Range to output from the entries below: the line containing "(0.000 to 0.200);" through the line containing "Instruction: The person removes". Set it down exactly, ends included, nothing else.

--------------------------------

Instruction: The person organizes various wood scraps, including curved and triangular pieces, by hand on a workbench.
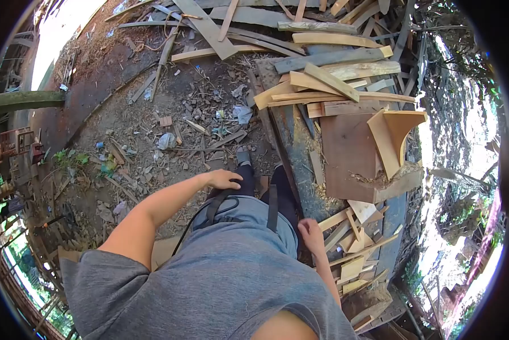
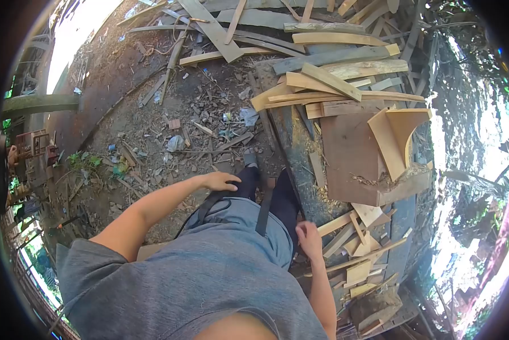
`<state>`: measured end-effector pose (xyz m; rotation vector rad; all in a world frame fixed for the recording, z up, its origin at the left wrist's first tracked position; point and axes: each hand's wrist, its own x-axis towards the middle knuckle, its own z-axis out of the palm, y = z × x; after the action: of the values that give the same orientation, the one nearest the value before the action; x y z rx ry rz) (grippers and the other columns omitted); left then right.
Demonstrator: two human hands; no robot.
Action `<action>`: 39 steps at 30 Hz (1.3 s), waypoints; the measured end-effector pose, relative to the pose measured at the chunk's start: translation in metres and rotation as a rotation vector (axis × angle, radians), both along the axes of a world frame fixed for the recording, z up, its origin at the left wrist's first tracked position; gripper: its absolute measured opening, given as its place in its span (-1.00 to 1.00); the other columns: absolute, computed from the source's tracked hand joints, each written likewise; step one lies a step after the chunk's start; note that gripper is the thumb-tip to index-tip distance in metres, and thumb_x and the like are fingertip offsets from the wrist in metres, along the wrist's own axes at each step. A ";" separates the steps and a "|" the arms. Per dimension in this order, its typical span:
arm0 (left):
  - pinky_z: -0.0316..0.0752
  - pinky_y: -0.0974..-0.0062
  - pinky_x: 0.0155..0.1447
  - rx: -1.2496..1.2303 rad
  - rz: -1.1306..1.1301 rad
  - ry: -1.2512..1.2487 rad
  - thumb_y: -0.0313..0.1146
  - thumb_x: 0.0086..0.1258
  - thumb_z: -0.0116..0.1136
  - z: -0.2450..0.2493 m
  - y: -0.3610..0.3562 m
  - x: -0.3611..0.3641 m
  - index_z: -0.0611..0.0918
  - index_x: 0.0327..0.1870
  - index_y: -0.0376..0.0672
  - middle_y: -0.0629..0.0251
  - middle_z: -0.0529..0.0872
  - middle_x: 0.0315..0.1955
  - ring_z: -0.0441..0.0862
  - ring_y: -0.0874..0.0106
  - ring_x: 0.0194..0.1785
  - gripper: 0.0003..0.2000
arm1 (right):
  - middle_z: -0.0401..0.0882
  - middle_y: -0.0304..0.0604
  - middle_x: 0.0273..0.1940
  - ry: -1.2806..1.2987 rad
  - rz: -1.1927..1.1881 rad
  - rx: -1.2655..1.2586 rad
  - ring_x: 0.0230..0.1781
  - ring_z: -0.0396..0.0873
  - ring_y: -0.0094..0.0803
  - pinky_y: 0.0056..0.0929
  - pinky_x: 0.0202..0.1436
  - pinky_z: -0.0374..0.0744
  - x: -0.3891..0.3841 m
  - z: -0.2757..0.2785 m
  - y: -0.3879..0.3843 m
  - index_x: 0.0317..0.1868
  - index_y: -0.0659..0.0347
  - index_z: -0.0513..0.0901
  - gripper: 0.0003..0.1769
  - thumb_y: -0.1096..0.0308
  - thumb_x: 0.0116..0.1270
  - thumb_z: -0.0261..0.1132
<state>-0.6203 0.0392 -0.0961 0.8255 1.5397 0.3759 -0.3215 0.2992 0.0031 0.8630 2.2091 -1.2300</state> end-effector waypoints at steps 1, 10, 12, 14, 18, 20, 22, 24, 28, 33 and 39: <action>0.28 0.24 0.35 0.011 -0.006 0.043 0.05 0.33 0.02 -0.003 0.001 -0.013 0.47 0.26 -0.02 0.05 0.52 0.17 0.43 0.08 0.26 -0.47 | 0.61 0.03 -0.28 -0.111 0.065 0.006 -0.27 0.60 -0.10 -0.24 -0.14 0.52 0.011 0.008 -0.006 -0.21 0.25 0.61 -0.79 0.28 0.34 0.17; 0.50 0.24 0.09 0.116 0.340 0.364 -0.14 0.26 0.12 -0.028 -0.016 -0.098 0.58 0.10 -0.08 0.10 0.70 -0.12 0.63 0.12 -0.02 -0.59 | 0.64 -0.08 -0.12 -0.191 -0.562 -0.677 -0.05 0.58 -0.36 -0.40 0.03 0.47 0.004 0.085 -0.075 -0.09 0.33 0.61 -0.76 0.38 0.37 0.12; 0.50 0.27 0.08 0.146 0.356 0.407 -0.18 0.27 0.11 -0.015 -0.021 -0.102 0.57 0.11 -0.12 0.09 0.71 -0.13 0.64 0.13 -0.02 -0.60 | 0.60 -0.08 0.01 0.017 -0.835 -0.783 0.08 0.52 -0.38 -0.43 0.14 0.43 -0.011 0.086 -0.080 0.01 0.34 0.58 -0.72 0.41 0.38 0.10; 0.50 0.30 0.08 0.155 0.391 0.445 -0.21 0.29 0.10 -0.017 -0.033 -0.099 0.57 0.11 -0.14 0.09 0.71 -0.13 0.64 0.17 -0.01 -0.61 | 0.49 -0.06 0.14 0.160 -0.194 -0.523 0.21 0.39 -0.43 -0.46 0.29 0.30 -0.029 0.077 -0.076 0.16 0.31 0.50 -0.63 0.50 0.38 0.02; 0.49 0.32 0.10 0.136 0.473 0.348 -0.21 0.29 0.11 -0.009 -0.042 -0.085 0.57 0.12 -0.12 0.09 0.71 -0.12 0.64 0.17 0.00 -0.61 | 0.52 -0.06 0.04 0.198 -0.317 -0.346 0.09 0.46 -0.42 -0.49 0.19 0.40 -0.044 0.052 -0.078 0.02 0.34 0.51 -0.70 0.57 0.34 -0.03; 0.48 0.33 0.14 0.143 0.439 0.263 -0.20 0.29 0.12 -0.006 -0.039 -0.078 0.57 0.13 -0.10 0.12 0.71 -0.09 0.63 0.18 0.02 -0.60 | 0.53 -0.08 -0.06 0.282 -0.433 -0.195 -0.02 0.47 -0.46 -0.52 0.11 0.44 -0.039 0.037 -0.084 -0.08 0.33 0.50 -0.80 0.53 0.34 0.00; 0.48 0.33 0.14 0.166 0.447 0.235 -0.19 0.28 0.13 0.000 -0.035 -0.068 0.56 0.15 -0.08 0.16 0.71 -0.09 0.63 0.20 0.02 -0.59 | 0.46 -0.16 -0.17 0.249 -0.371 0.095 -0.24 0.42 -0.60 -0.63 -0.13 0.47 -0.041 0.039 -0.080 -0.30 0.29 0.44 -0.85 0.37 0.36 0.14; 0.48 0.33 0.14 0.226 0.466 0.206 -0.19 0.29 0.13 -0.003 -0.023 -0.058 0.55 0.16 -0.07 0.15 0.70 -0.08 0.63 0.19 0.01 -0.59 | 0.44 -0.18 -0.12 0.021 -0.345 -0.036 -0.25 0.40 -0.61 -0.63 -0.20 0.45 -0.051 0.035 -0.062 -0.29 0.29 0.46 -0.82 0.33 0.36 0.17; 0.49 0.32 0.12 0.410 0.359 0.154 -0.20 0.27 0.16 0.028 0.002 -0.050 0.55 0.18 0.00 0.13 0.63 0.02 0.62 0.21 0.01 -0.57 | 0.34 -0.19 0.03 0.080 -0.342 -0.186 -0.18 0.31 -0.60 -0.59 -0.23 0.35 -0.055 0.007 -0.052 -0.11 0.31 0.53 -0.74 0.27 0.35 0.22; 0.47 0.30 0.14 0.553 0.143 0.058 -0.22 0.22 0.24 0.067 0.014 -0.041 0.54 0.19 0.07 0.14 0.58 0.05 0.57 0.20 0.06 -0.54 | 0.24 -0.14 0.10 0.262 0.000 -0.057 0.04 0.31 -0.40 -0.52 0.01 0.36 -0.121 0.037 -0.063 0.03 0.30 0.54 -0.62 0.37 0.20 0.28; 0.40 0.23 0.22 0.473 0.187 0.222 -0.12 0.24 0.25 0.081 0.002 -0.051 0.50 0.24 0.11 0.14 0.52 0.11 0.48 0.10 0.17 -0.50 | 0.23 -0.13 0.08 0.407 0.628 0.054 0.09 0.29 -0.32 -0.43 0.10 0.39 -0.206 0.042 -0.055 -0.14 0.26 0.62 -0.72 0.37 0.12 0.33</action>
<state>-0.6717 0.0417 -0.0147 1.1186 1.7702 0.8301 -0.5272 0.2443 0.0452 -0.1041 2.5426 -1.0887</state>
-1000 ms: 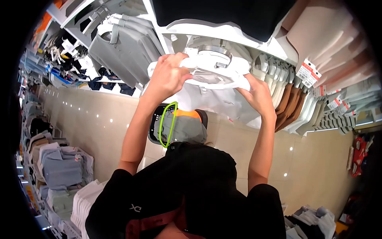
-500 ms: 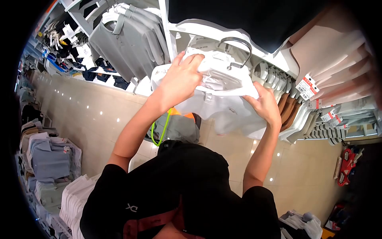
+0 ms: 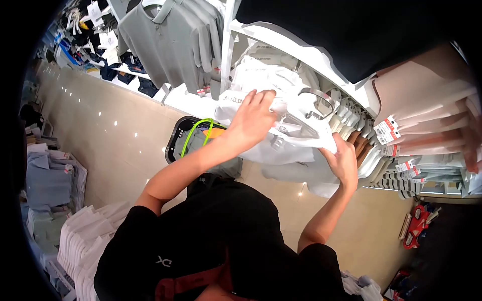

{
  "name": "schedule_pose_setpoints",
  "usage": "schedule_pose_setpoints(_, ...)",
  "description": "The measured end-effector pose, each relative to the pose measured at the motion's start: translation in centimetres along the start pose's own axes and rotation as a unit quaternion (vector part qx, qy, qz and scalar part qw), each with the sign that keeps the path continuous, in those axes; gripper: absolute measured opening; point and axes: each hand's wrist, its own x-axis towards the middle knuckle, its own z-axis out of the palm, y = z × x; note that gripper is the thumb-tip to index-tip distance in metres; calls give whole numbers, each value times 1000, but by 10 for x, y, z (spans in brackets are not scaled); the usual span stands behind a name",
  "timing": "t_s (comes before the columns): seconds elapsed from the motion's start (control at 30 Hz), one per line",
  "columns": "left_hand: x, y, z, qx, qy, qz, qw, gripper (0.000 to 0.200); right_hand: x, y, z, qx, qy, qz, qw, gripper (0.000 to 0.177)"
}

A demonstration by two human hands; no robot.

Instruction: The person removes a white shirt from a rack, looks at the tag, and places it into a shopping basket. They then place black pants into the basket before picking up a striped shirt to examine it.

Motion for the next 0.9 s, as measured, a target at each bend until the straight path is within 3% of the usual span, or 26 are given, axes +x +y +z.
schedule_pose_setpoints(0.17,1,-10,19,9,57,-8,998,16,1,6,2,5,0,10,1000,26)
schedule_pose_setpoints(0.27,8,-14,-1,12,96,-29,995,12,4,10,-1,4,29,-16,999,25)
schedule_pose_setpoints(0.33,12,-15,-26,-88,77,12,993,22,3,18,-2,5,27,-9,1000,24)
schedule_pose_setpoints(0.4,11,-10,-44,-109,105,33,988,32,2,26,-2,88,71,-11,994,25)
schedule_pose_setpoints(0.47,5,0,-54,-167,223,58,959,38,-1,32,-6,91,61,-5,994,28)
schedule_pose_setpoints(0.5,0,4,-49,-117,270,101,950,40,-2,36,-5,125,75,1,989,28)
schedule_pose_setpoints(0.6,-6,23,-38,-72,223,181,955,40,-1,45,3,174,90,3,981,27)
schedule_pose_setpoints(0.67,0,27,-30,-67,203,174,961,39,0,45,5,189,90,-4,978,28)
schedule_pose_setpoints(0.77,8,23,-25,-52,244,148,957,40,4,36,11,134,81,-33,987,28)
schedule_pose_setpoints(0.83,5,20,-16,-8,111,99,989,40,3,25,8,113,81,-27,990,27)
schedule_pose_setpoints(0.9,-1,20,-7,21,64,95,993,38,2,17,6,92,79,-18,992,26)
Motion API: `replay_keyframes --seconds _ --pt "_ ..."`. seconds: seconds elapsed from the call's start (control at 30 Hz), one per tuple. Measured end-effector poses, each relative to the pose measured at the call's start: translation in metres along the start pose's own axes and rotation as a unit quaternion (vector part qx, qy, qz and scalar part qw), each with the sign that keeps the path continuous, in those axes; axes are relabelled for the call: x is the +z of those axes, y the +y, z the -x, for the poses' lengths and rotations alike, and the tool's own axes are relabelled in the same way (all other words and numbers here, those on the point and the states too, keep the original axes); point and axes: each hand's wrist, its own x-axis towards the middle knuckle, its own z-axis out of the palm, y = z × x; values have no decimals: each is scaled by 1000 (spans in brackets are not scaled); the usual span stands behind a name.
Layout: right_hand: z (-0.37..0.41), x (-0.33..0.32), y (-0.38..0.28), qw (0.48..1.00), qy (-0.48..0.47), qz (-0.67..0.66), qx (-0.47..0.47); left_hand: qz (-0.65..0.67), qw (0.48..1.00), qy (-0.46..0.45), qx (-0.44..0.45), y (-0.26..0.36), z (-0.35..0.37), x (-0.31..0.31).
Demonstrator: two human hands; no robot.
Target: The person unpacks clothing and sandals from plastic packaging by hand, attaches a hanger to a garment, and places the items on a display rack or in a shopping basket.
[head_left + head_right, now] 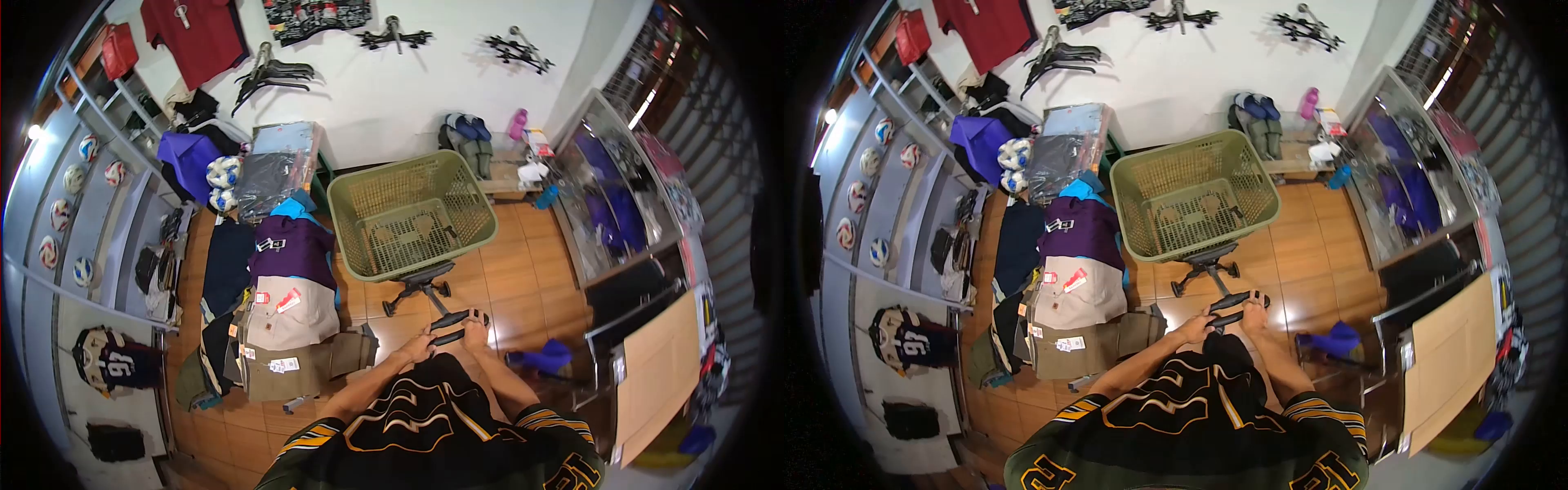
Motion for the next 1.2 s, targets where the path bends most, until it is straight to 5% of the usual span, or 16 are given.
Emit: replay_keyframes --seconds 0.4,0.7,1.2 --pt "215 56 42 995 -11 27 98 57 996 -71 26 68 133 108" --pt "369 76 17 985 -31 -1 172 18 987 -151 56 91 223 180" --pt "590 176 -60 963 96 -44 247 -94 972 -205 64 65 384 276"
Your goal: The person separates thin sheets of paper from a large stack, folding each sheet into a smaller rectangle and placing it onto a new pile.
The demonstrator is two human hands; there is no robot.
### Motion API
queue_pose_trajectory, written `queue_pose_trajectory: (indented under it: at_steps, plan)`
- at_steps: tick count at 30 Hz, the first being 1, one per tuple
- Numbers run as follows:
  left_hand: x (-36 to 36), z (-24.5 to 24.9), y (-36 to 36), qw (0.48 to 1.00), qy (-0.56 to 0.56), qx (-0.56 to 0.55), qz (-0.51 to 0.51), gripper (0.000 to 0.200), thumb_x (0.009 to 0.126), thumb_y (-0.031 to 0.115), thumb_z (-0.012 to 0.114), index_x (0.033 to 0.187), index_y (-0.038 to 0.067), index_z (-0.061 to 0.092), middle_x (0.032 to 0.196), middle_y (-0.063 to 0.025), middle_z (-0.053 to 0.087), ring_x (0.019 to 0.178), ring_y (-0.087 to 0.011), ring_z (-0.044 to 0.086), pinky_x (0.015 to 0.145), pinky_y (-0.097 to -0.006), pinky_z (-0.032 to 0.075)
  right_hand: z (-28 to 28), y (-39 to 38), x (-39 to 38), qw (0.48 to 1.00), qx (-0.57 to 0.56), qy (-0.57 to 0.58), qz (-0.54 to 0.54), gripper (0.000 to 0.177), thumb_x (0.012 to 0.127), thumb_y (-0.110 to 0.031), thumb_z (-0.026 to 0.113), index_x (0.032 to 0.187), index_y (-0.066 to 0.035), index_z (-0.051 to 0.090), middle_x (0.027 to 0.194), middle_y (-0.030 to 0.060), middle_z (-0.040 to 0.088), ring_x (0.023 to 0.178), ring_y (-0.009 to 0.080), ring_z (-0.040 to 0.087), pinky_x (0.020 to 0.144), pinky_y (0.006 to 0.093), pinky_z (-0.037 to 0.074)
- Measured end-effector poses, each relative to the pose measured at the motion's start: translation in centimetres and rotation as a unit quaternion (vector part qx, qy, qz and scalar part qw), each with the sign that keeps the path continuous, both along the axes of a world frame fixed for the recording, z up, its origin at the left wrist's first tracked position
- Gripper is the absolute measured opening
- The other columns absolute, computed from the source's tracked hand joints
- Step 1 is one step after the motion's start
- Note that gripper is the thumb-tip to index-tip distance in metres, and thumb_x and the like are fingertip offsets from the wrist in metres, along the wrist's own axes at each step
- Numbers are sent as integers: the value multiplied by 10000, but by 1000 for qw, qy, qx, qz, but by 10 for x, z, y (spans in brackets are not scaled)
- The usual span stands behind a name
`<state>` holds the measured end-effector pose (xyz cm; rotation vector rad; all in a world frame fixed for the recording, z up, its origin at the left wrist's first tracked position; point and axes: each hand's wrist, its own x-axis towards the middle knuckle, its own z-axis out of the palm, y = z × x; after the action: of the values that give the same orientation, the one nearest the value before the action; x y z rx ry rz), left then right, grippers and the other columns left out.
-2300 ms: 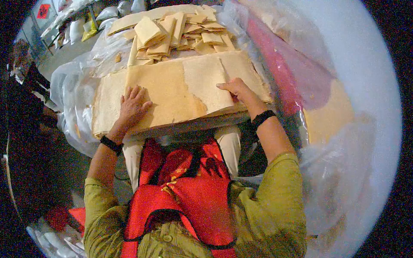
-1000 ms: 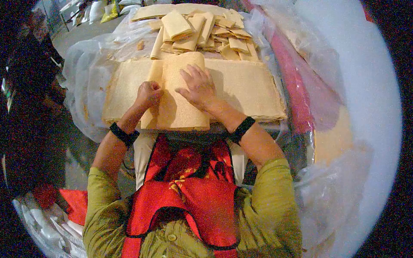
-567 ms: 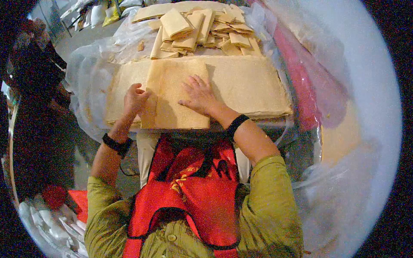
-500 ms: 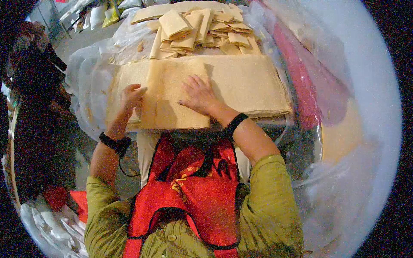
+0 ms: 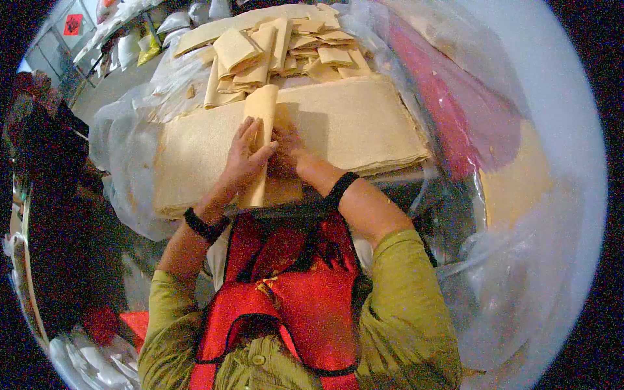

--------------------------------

* [Solution to this exercise]:
  "columns": "left_hand: x, y, z, qx, qy, qz, qw, gripper (0.000 to 0.200); right_hand: x, y, z, qx, qy, qz, qw, gripper (0.000 to 0.177)"
}

A demonstration by two human hands; no robot.

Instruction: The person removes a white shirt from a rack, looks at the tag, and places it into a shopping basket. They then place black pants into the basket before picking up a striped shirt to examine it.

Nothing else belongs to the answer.